- _WORK INSTRUCTION_
Output only the lines below that start at the line containing "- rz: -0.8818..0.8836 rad" and end at the line containing "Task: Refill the", with both ends kept.

%%

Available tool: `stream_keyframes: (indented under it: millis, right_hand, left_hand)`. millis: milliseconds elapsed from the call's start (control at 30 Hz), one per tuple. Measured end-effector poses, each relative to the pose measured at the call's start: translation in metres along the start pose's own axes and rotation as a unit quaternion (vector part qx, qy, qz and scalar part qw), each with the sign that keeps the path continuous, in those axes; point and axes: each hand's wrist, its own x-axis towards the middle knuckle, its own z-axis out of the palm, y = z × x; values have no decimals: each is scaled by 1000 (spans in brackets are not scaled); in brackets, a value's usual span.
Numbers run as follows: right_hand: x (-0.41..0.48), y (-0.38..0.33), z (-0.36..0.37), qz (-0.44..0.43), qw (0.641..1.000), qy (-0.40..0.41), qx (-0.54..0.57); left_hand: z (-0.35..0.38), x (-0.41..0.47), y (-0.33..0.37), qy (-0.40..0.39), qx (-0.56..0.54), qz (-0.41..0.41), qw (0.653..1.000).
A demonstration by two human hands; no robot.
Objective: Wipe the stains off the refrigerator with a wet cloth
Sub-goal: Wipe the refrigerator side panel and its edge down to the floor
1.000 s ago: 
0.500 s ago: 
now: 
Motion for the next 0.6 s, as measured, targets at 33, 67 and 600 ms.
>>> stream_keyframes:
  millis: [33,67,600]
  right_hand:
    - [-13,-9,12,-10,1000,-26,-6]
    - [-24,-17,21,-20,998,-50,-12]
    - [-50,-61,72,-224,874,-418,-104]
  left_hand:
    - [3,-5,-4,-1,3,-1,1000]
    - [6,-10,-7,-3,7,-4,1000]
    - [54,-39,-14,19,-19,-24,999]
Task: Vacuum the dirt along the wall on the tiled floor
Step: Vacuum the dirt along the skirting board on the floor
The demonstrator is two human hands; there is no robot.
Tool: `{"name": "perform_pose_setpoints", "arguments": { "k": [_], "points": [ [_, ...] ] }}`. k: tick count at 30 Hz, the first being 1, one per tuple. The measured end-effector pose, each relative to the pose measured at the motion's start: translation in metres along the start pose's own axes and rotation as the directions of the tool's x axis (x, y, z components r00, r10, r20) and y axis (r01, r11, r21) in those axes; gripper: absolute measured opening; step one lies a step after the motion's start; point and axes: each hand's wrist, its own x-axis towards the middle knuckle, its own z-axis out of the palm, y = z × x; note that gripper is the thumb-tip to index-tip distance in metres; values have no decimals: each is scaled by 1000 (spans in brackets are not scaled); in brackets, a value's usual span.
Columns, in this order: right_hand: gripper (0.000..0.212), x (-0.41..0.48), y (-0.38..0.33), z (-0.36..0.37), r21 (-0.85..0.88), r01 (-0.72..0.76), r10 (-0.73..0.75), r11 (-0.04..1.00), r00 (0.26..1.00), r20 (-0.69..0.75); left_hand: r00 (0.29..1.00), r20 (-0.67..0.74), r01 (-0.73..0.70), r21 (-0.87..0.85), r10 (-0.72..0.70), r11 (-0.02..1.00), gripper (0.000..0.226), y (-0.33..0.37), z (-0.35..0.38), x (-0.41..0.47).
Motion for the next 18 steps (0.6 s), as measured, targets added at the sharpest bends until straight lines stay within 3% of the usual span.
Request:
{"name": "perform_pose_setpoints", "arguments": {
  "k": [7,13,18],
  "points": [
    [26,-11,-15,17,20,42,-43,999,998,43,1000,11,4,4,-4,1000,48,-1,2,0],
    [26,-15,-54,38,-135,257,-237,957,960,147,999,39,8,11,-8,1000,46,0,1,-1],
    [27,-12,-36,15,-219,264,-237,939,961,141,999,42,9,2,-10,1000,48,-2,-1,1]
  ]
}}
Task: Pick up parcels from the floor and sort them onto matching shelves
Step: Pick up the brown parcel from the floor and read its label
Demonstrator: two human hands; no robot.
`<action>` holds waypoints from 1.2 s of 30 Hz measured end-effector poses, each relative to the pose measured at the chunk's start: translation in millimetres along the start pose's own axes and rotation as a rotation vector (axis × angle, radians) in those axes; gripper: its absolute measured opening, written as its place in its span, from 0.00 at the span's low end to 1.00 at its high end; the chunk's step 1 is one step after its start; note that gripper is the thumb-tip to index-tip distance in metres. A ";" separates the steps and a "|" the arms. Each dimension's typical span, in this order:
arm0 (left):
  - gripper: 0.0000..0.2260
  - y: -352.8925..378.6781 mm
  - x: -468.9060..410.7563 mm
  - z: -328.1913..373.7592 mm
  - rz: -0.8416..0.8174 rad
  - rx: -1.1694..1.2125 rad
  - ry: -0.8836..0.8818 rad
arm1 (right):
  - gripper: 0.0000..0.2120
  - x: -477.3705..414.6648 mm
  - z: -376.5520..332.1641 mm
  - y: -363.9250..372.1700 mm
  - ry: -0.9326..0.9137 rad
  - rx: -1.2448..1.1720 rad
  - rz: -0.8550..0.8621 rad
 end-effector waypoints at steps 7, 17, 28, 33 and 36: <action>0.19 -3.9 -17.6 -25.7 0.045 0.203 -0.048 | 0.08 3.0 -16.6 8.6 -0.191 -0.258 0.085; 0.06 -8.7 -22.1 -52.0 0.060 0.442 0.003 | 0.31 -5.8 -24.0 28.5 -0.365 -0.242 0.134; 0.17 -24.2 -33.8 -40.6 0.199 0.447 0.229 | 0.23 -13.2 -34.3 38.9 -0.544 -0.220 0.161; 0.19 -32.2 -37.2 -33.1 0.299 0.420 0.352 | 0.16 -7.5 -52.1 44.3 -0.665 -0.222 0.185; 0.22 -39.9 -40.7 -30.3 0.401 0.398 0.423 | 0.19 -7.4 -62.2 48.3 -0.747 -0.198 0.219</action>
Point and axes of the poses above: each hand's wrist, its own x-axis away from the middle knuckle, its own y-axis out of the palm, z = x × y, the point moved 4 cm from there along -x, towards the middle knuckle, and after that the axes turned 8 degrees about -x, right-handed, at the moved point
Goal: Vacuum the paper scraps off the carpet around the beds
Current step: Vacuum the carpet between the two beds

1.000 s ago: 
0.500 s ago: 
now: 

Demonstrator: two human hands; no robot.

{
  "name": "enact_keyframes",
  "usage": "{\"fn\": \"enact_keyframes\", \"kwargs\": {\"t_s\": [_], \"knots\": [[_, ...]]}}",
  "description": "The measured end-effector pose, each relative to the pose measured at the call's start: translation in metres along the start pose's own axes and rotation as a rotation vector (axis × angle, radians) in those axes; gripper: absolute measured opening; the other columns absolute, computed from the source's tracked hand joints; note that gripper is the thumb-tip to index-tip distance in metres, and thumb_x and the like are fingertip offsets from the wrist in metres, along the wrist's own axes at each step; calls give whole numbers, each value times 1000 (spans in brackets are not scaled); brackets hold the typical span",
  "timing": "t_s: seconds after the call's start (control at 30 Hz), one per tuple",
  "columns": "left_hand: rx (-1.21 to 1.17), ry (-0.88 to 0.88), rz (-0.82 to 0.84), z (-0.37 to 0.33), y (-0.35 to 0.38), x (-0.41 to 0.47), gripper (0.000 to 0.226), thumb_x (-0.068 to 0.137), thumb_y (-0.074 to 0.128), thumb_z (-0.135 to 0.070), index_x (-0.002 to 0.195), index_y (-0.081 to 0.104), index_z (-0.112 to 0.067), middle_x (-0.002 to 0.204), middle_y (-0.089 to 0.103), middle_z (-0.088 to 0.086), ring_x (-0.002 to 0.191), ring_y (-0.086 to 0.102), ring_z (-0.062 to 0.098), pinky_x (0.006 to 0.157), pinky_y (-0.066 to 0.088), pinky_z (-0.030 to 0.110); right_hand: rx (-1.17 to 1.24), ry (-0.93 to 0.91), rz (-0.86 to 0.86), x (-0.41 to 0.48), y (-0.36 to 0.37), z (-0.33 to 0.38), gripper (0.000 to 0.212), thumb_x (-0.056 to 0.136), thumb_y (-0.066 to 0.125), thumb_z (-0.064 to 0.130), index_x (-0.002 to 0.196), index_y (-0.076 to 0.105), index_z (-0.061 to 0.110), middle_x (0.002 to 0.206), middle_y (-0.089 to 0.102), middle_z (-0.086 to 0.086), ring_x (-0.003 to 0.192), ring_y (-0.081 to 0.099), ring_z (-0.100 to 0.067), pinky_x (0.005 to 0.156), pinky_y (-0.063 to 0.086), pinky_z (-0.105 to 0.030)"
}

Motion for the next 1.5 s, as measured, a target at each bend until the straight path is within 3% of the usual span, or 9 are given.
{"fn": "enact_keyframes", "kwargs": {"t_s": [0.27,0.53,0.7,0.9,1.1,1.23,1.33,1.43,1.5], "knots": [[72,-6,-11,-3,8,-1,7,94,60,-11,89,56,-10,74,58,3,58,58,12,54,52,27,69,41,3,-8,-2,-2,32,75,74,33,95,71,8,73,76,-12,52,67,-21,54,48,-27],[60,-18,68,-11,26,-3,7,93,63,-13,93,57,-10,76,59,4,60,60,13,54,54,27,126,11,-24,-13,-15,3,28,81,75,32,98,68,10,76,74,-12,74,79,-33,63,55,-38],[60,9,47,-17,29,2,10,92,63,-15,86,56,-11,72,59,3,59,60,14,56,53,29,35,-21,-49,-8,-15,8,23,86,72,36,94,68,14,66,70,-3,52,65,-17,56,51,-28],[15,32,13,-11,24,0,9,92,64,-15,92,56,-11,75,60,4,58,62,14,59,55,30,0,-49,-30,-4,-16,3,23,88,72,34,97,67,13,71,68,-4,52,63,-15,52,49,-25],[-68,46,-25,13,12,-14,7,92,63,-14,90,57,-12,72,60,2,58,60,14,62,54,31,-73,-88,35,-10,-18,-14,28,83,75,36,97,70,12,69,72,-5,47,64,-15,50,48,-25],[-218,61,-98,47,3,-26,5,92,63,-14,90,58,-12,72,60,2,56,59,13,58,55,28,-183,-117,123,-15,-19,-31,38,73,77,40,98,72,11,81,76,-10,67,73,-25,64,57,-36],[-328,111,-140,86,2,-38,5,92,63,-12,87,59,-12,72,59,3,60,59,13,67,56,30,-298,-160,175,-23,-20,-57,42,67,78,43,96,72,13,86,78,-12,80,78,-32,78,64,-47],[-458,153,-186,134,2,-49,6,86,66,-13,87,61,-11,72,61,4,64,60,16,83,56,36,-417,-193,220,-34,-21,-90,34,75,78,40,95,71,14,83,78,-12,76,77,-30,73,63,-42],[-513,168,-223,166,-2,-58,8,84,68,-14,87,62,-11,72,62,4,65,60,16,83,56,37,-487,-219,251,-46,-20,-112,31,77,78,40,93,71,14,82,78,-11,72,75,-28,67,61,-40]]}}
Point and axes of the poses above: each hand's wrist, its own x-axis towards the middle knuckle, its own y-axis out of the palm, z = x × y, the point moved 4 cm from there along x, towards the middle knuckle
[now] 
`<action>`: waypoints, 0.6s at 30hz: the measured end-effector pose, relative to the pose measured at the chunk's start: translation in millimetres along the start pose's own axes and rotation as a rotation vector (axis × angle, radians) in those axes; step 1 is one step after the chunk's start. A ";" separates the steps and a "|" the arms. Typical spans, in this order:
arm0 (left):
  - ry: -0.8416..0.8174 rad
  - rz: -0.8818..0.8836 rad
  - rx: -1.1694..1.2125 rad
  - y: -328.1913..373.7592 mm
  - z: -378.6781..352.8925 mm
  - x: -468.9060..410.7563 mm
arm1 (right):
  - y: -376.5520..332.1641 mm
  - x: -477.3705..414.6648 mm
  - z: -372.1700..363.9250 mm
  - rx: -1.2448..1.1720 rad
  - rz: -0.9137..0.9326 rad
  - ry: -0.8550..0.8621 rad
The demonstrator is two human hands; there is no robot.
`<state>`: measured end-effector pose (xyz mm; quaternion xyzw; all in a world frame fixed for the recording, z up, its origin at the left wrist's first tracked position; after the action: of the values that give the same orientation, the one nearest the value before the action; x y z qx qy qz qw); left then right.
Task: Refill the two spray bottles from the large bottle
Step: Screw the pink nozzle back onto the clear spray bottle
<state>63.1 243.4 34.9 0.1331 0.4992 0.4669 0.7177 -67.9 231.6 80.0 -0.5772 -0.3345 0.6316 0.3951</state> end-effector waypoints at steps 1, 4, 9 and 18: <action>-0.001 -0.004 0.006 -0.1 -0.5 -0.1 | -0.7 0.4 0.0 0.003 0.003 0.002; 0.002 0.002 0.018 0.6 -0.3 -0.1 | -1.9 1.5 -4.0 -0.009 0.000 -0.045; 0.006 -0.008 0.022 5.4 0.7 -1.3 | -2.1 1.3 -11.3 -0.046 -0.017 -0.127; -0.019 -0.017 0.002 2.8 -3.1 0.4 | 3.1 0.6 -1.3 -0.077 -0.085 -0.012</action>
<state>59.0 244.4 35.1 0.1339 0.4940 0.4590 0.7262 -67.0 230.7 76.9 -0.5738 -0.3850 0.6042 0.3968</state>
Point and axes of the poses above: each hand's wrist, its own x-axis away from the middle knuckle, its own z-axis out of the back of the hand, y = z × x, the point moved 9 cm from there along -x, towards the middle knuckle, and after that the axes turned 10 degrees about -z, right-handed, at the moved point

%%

- _EXERCISE RESPONSE_
  - rz: -0.8818..0.8836 rad
  - rx: -1.1694..1.2125 rad
  - y: -328.1913..373.7592 mm
  - z: -378.6781..352.8925 mm
  - x: -468.9060..410.7563 mm
arm1 (right):
  - y: -376.5520..332.1641 mm
  - x: -477.3705..414.6648 mm
  - z: -372.1700..363.9250 mm
  - rx: -1.2448..1.1720 rad
  - rz: -0.9137..0.9326 rad
  - ry: -0.8550..0.8621 rad
The demonstrator is two human hands; there is no robot.
`<state>`: measured end-effector pose (xyz mm; quaternion xyzw; all in a world frame fixed for the recording, z up, its origin at the left wrist's first tracked position; after the action: of the values that give the same orientation, the one nearest the value before the action; x y z qx qy qz qw); left then right.
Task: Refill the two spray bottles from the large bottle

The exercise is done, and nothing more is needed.